__About this task__. Output the full listing that appears below, exactly as it is presented.

- - -

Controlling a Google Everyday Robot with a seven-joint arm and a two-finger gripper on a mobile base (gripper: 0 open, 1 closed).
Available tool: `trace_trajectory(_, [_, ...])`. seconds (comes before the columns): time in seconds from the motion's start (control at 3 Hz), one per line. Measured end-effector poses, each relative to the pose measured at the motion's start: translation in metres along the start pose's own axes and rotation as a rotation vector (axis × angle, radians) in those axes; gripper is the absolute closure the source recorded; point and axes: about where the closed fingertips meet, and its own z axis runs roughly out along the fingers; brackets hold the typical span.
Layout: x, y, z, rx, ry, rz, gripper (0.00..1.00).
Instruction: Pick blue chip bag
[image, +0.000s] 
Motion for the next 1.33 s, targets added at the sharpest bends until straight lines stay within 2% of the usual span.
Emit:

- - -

__Worked solution__.
Controlling a Google Everyday Robot with a seven-joint arm and a two-finger gripper on a mobile base (gripper: 0 open, 1 closed).
Available tool: `trace_trajectory(_, [_, ...])`. seconds (comes before the columns): time in seconds from the motion's start (control at 3 Hz), one per line. Measured end-effector poses, each relative to the pose measured at the motion's start: translation in metres along the start pose's own axes and rotation as a rotation vector (axis × angle, radians) in those axes; gripper is the absolute closure the source recorded; point and axes: about where the closed fingertips meet, and its own z axis runs roughly out along the fingers; brackets hold the typical span.
Layout: x, y, z, rx, ry, rz, gripper (0.00..1.00).
Instruction: Pick blue chip bag
[image, +0.000s] 
Motion for the next 1.33 s, targets added at the sharpest bends until straight lines stay within 2% of the usual span.
Emit:

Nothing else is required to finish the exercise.